Fransa’nın bu pragmatist ve görece realist seçim stratejilerinin arka planındaki bir diğer husus ise Türkiye’nin Libya’daki askerî varlığıdır. Libya’nın güvenlik sektörünün yeniden yapılanmasında söz sahibi olmak isteyen Fransa, her fırsatta Türkiye’nin askerî birlikleriyle ülkedeki yabancı paralı askerleri, söylem bazında eşdeğer göstererek Türkiye üzerindeki uluslararası baskıları artırmayı hedeflemektedir. Bu noktada daha önce Macron tarafından sunulan üç aşamalı tahliye planında önce Suriyeli paralı askerlerin, daha sonra Rusya destekli Wagner milis grubunun ve son olarak Türk silahlı birliklerin ülkeden tahliyesi öngörülmektedir. İlgili planda Hafter’e bağlı Çadlı, Sudanlı ve Suriyeli paralı askerlerin yanı sıra Hafter’e bağlı yerel birliklerin geleceğine dair belli bir şema çizilmemiştir. Cumhurbaşkanı Macron, bu tahliye planının uygulanması noktasında ABD Başkanı Biden’ın desteğini arkasına almayı planlamıştır.

Sonuç
Son dönemde Libya’da pragmatist ve kapsayıcı politikalar izleme noktasında adımlar atan Fransa’nın bazı temel sorunlarla karşılaşması olasılığı yüksektir. Son 10 yıllık agresif Libya politikalarının başarısız kaldığını gören Fransa, Libya başkanlık seçimlerine yönelik daha kapsayıcı ve tarafsız bir yaklaşım izlemeye çalışmaktadır. Bu yaklaşımıyla seçim sonrası oluşacak yönetimde söz sahibi olmak isteyen Fransa, Türkiye’ye benzer şekilde Libya’daki askerî angajmanını artırarak ülkede askerî üs edinmeyi amaçlamaktadır.

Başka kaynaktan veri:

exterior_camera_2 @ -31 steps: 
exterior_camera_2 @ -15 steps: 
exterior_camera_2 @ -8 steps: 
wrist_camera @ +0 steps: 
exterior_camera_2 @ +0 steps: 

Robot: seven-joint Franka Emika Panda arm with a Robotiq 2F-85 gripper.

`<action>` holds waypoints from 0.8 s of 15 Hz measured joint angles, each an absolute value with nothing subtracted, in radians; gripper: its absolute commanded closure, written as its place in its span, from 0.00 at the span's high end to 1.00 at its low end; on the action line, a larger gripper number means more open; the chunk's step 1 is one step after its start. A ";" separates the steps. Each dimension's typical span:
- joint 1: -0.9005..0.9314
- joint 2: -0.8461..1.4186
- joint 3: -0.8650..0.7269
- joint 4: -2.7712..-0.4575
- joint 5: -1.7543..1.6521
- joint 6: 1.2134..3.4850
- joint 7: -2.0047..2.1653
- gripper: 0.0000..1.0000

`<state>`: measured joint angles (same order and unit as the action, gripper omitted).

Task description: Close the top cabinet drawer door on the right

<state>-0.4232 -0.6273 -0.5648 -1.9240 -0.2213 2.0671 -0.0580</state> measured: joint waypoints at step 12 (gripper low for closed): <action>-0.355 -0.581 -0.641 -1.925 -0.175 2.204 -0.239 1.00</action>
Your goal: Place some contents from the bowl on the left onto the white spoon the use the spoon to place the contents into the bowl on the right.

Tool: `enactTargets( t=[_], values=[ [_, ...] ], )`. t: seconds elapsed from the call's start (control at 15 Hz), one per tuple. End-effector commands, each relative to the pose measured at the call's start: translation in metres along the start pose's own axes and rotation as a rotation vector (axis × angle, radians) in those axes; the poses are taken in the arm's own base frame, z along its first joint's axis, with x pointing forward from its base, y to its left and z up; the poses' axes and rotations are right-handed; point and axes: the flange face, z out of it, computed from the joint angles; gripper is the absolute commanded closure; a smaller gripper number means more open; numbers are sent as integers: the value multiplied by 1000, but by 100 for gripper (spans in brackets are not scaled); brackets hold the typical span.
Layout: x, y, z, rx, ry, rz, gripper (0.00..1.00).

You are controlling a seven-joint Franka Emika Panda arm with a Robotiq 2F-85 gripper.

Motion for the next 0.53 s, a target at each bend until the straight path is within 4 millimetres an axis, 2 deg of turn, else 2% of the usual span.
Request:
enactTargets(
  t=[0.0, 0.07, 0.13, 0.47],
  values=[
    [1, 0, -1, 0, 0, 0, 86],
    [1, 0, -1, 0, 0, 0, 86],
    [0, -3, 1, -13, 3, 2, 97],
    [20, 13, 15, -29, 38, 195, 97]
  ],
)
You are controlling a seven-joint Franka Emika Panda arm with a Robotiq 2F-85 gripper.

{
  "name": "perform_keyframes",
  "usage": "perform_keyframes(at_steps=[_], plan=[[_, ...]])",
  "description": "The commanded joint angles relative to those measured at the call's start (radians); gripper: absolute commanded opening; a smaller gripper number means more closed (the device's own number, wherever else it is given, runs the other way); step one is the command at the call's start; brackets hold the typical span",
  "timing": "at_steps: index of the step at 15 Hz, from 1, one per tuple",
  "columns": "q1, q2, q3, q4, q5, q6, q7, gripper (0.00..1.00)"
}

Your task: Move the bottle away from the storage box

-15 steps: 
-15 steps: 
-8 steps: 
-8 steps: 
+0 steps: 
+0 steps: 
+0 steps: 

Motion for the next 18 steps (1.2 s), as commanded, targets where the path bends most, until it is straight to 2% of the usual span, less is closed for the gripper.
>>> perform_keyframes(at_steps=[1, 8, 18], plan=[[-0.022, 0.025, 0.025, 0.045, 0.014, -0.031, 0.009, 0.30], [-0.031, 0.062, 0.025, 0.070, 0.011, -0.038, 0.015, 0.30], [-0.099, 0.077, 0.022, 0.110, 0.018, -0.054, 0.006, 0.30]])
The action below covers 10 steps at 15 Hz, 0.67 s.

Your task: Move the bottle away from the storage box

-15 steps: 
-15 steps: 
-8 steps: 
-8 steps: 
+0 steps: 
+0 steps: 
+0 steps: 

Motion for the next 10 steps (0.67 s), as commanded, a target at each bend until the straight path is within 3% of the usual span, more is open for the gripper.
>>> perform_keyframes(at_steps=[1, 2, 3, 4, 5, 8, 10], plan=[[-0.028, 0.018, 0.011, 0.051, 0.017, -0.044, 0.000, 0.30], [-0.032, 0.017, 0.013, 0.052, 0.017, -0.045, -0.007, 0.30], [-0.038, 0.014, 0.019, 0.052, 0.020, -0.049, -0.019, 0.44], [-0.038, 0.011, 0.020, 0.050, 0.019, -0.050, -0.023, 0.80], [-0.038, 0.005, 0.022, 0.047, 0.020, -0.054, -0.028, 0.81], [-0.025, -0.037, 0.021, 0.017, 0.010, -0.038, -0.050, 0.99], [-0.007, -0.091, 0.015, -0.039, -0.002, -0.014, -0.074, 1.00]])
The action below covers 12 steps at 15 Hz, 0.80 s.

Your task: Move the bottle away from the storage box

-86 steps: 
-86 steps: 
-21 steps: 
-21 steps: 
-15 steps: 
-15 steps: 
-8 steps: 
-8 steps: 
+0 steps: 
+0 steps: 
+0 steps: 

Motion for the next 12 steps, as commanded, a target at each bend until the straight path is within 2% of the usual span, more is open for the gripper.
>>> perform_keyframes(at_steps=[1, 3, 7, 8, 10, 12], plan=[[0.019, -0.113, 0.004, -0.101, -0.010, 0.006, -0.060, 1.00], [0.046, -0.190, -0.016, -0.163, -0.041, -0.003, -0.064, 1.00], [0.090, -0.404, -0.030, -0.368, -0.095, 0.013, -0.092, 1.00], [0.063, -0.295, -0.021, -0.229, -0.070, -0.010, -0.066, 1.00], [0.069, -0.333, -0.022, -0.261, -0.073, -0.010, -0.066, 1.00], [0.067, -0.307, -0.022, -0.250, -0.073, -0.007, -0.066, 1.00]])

Ancak bu doğrultuda Macron tarafından görevlendirilen Paul Soler’in batılı adaylara yaklaşma girişimlerinin Libya halkı nezdinde olumsuz bir algı oluşturduğu söylenebilir. Öyle ki Libya’nın çeşitli bölgelerinde tartışmalı seçim yasasına karşı başlayan protestolarda Fransa ve Macron karşıtı sloganların ön plana çıktığı görülmüştür. Öte yandan, Fransa’nın 2019 Trablus işgaliyle Hafter’e sağladığı destek, ülkenin batısındaki Trablus, Mısrata ve Zaviye şehirlerinde Fransa algısını olumsuz etkilemeye devam etmektedir. Bununla beraber Macron yönetimi, Akile Salih tarafından çıkarılan tek taraflı seçim yasasını desteklediğini ilan etmiş gerek aday kriterleri gerekse zamanlama bakımından Libya gündemini işgal eden tartışmaların alevlenmesine yol açmıştır. Seçimlerin ileriki bir tarihe ertelenmesinin kesinleşmesi ve ülkede güvenliğin daha nazik ve karmaşık bir hâl alması nedeniyle Fransa’nın, ülkenin güneyindeki milis ve kabile grupları arasındaki çatışmalara seyirci kalması oldukça düşük bir ihtimaldir.